Public records also show that by the time that Allstadt and Diallo had their alleged run-in early this year, Diallo’s financial world was crumbling. Among the three properties he lost to foreclosure by late 2008 was his sometime home on Pine Street near the Port of Oakland. Plus, according to court records, he had been evicted from his Park Boulevard apartment for failure to pay rent.

We’ve all heard about the housing market crash by now. Foreclosures happened to many low-income families of color who were targeted by predatory lenders at the height of the housing boom. I know there are some in this country who say it was their own fault for taking those loans, but I think most reasonable folks at this point in history would agree that deregulations enriching Wall Street at the expense of the most vulnerable social class in America does not make people losing their homes into villains. Mr. Diallo lost his home. It sucks. If you want to use that as evidence of bad character, then we first need to have a broader discussion about capitalism, its history, how it is set up, who benefits most, etc. If the space in your column doesn’t allow for that discussion then cherry-picking an incident that doesn’t do anything to support your charge is less than genuine.
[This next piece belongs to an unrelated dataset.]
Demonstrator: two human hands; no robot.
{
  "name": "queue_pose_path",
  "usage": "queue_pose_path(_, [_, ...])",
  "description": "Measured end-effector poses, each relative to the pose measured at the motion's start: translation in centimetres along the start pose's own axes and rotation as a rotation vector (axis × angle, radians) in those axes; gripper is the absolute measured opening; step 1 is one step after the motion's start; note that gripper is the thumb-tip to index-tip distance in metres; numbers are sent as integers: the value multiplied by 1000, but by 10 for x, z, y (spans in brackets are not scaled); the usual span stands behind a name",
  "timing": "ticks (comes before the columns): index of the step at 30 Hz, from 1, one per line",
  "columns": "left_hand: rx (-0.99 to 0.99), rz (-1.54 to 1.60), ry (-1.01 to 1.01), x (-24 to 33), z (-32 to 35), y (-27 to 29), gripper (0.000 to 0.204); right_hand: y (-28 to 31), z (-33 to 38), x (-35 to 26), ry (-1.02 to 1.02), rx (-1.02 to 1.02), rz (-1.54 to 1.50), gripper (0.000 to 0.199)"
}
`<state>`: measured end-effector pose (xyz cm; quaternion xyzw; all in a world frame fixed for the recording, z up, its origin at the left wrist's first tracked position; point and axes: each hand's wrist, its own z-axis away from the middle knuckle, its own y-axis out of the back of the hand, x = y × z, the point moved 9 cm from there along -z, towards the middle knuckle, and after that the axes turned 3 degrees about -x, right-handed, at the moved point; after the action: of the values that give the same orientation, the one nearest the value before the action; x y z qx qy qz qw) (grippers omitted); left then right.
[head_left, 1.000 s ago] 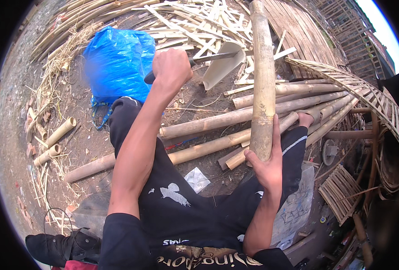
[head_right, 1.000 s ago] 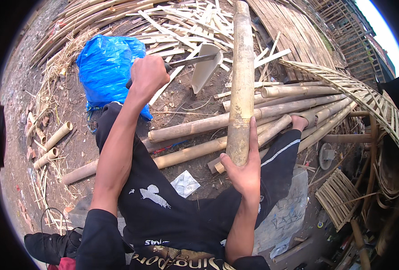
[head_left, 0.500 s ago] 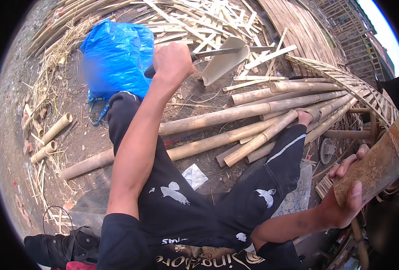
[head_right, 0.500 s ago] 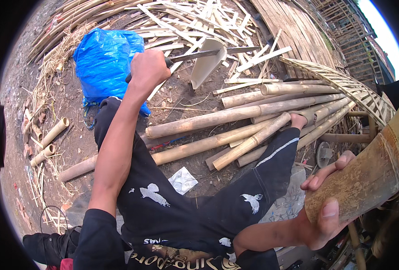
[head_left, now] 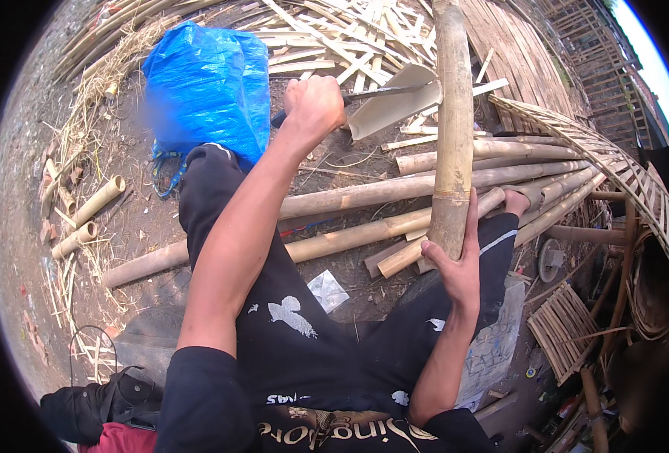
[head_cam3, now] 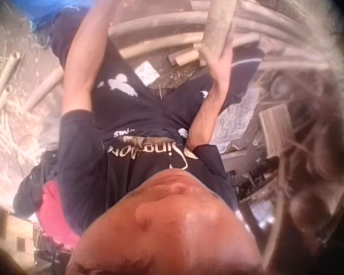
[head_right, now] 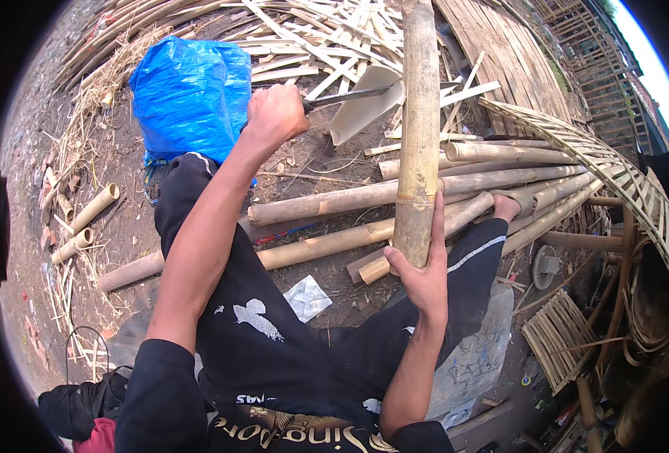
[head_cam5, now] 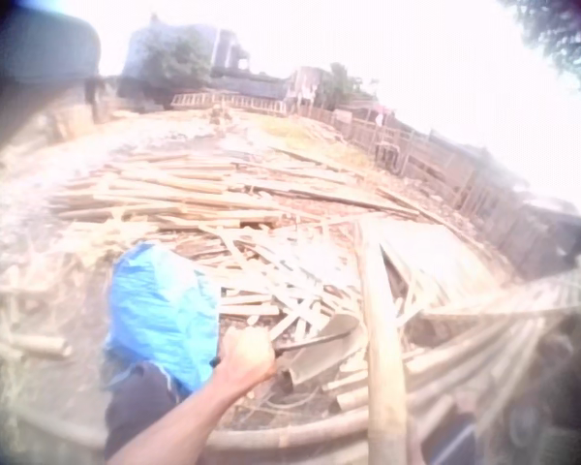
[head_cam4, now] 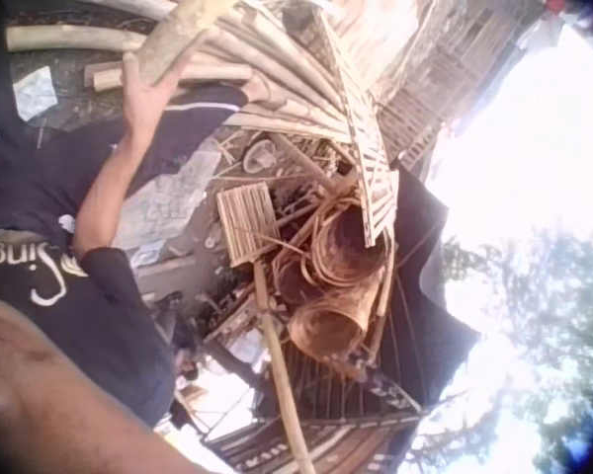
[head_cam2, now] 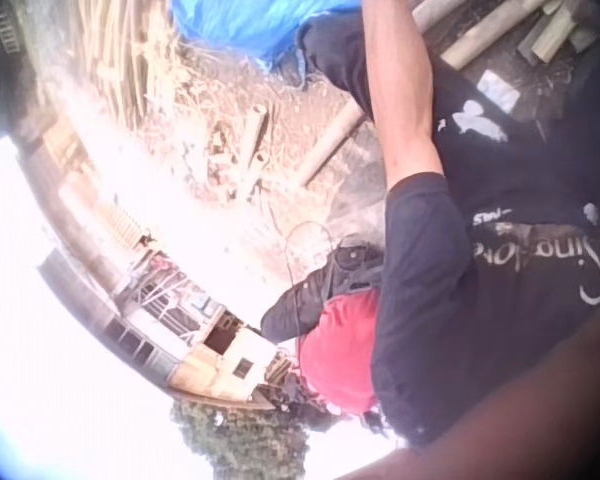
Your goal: The person splits a bamboo stalk into thin strips using a large blade while sitting on the ground.
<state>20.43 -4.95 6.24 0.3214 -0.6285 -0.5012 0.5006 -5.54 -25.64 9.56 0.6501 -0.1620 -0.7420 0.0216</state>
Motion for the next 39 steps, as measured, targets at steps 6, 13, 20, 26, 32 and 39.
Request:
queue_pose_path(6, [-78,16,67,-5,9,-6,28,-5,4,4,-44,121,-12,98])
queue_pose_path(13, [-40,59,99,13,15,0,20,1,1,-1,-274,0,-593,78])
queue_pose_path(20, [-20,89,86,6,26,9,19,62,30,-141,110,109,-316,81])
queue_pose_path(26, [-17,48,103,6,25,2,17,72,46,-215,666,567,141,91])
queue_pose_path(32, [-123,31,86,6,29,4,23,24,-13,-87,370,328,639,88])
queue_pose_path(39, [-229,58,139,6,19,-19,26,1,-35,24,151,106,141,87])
Next, we get to talk about race:

Over the years, Diallo has preached black empowerment while denouncing gentrification and railing against young white hipsters. Although some viewed him as little more than a divisive race baiter, his message drew followers, especially among artists, young progressives, and the city’s black establishment.

Here we go with the “some say (he’s a divisive race baiter)” journalism. Race is obviously a big issue not only in West Oakland but the entire country, whether we like it or not. Whenever a black person says something that could be construed as “racial,” like talking about… hmm… race, we seem to collectively go into hyperventilating freakout mode. Our current President — God bless him — has to bend over backwards to appear “post-racial,” and we all know what happens the minute someone he’s associated with (J. Wright? V. Jones?) gets outed for saying something “controversial,” (controversial to whom?) regardless of the context. But of course it’s okay for the “young white activist” to challenge the “traditional black and progressive power structure.”

As Diallo’s fortunes plummeted, Max Allstadt’s were on the rise. The young white activist had moved to West Oakland several years earlier and hooked up with a group of friends who were challenging the neighborhood’s traditional black and progressive power structure.

What strikes me as ironic here is that the “power structure” Allstadt and his group of friends are challenging are a bunch of artists, poets and musicians working toward a sustainable future while consciously honoring their elders both living and dead. There’s a big difference between power and empowerment, and it seems to me that it’s Mr. Allstadt and his group of friends who are the ones looking for power here.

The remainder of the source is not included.